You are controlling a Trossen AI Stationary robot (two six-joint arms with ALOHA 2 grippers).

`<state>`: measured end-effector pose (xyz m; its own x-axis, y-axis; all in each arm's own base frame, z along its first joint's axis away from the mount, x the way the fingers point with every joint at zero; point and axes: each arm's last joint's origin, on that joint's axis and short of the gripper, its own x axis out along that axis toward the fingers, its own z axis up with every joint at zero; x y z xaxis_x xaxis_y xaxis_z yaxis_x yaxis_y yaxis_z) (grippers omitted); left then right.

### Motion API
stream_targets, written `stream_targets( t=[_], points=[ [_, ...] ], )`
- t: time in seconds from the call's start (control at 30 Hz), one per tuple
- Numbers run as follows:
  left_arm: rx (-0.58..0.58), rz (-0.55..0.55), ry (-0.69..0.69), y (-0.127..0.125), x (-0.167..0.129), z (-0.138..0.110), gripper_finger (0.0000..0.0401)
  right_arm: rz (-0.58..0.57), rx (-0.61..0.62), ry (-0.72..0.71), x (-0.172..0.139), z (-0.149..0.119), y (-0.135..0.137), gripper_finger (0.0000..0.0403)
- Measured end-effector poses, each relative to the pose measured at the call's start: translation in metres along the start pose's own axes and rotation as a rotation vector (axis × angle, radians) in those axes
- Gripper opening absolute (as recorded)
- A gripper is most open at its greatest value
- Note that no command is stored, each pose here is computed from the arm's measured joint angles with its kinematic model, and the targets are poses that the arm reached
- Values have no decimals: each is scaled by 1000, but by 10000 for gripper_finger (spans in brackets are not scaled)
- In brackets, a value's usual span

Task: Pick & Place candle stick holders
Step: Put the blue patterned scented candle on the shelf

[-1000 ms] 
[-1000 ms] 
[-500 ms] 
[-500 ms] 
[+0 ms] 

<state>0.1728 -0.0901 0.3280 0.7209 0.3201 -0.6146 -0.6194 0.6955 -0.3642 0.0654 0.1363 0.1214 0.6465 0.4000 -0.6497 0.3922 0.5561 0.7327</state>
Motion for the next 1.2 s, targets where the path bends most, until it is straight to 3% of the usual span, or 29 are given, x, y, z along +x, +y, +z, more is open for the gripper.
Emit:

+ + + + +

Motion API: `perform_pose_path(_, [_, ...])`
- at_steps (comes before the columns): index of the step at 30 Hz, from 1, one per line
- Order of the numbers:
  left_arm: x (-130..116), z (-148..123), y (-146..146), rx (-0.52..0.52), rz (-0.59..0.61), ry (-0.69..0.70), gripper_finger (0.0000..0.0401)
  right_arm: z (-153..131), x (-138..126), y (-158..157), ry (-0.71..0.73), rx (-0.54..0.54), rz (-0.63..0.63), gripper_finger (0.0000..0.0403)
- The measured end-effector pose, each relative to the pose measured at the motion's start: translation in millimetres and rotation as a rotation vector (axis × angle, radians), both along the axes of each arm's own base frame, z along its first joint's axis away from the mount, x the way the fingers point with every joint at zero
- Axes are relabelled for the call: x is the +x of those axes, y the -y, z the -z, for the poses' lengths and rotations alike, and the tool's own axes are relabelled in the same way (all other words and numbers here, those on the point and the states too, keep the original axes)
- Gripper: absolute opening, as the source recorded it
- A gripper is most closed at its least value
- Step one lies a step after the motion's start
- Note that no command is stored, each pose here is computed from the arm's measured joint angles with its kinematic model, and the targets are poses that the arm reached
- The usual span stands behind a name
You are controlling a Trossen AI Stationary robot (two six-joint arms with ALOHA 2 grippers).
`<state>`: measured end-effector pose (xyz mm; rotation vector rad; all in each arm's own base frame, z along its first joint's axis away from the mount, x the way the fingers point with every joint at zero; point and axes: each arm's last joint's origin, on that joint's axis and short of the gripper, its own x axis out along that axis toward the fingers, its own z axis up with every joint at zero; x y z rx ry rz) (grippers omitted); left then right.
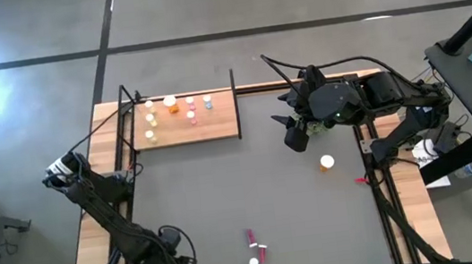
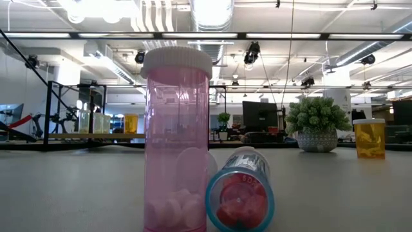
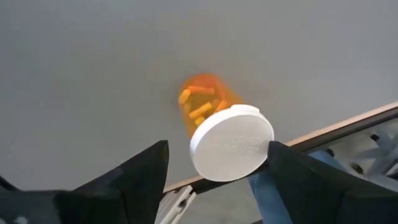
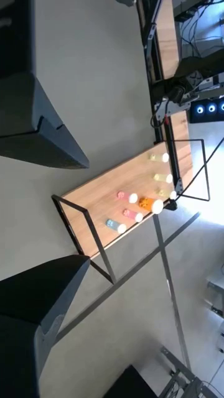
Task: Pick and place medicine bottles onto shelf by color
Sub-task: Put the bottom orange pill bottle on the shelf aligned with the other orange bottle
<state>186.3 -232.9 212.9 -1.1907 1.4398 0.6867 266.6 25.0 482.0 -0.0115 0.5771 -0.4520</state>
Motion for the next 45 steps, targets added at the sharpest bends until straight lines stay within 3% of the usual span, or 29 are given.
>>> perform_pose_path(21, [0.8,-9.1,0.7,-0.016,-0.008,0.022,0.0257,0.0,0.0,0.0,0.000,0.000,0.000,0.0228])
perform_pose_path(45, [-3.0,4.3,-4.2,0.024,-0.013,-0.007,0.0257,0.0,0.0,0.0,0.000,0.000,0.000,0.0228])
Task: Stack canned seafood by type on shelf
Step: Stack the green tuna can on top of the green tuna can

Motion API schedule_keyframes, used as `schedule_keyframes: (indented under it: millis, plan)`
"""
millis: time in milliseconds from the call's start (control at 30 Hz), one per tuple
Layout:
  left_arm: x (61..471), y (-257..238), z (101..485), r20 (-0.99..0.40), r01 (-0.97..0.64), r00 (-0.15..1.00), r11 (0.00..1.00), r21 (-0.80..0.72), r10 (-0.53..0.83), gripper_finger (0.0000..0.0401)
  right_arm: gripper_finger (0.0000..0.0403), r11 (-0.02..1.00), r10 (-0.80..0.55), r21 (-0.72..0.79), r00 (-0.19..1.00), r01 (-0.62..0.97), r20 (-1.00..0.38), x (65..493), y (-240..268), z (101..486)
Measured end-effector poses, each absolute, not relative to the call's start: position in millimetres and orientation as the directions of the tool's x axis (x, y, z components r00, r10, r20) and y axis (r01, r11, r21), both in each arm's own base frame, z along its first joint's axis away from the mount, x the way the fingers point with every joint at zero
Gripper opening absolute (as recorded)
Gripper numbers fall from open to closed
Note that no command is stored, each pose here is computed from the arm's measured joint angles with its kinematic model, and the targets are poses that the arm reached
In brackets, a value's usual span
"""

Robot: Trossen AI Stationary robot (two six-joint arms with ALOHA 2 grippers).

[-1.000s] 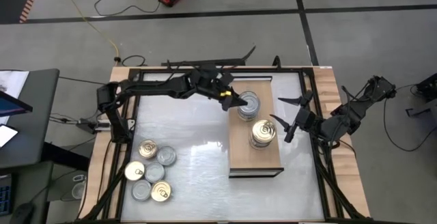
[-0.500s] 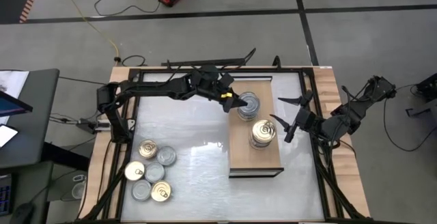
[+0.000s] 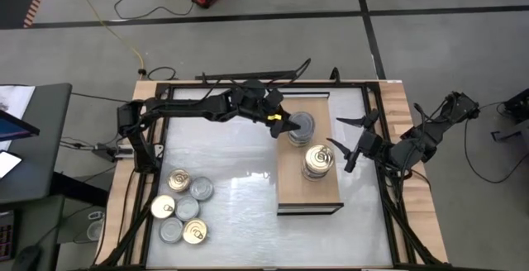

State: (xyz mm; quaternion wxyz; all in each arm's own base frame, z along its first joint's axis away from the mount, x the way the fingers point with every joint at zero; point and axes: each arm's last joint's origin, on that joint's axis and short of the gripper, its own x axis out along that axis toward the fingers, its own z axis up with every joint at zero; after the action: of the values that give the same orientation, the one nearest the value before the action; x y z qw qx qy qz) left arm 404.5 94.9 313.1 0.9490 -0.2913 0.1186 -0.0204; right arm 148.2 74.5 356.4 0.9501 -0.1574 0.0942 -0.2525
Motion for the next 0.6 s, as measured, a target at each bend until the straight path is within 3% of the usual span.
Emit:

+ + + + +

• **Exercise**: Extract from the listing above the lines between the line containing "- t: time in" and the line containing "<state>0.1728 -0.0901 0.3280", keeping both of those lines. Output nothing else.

• **The completed task**:
- t: time in seconds from the call's start (control at 30 Hz), one per tuple
- Numbers run as follows:
  left_arm: rx (-0.58..0.58), rz (-0.55..0.55), ry (-0.69..0.69), y (-0.127..0.125), x (-0.167..0.129), z (-0.138..0.110), gripper_finger (0.0000..0.0401)
  right_arm: rz (-0.58..0.57), rx (-0.61..0.62), ry (-0.72..0.71), x (-0.172..0.139), z (-0.149..0.119), y (-0.135..0.137), gripper_finger (0.0000..0.0403)
- Measured end-effector poses, each relative to the pose measured at the call's start: translation in metres along the start pose's own axes and rotation as a rotation vector (axis × angle, radians) in those axes
- Gripper opening absolute (as recorded)
- A gripper is most open at its greatest value
- Note that no command is stored, each pose here is computed from the arm's measured joint angles with its kinematic model, and the targets are poses that the arm reached
- Values have no decimals: each is scaled by 1000, but by 10000 for gripper_finger (spans in brackets are not scaled)
- In brackets, a value's usual span

Task: Pick & Place candle stick holders
Step: Put the blue patterned scented candle on the shelf

[-1000 ms] 
[-1000 ms] 
[-500 ms] 
[-500 ms] 
[+0 ms] 

<state>0.1728 -0.0901 0.3280 0.7209 0.3201 -0.6146 -0.6194 0.6955 -0.3642 0.0654 0.1363 0.1214 0.6465 0.4000 -0.6497 0.3922 0.5561 0.7327</state>

This answer requires nothing else.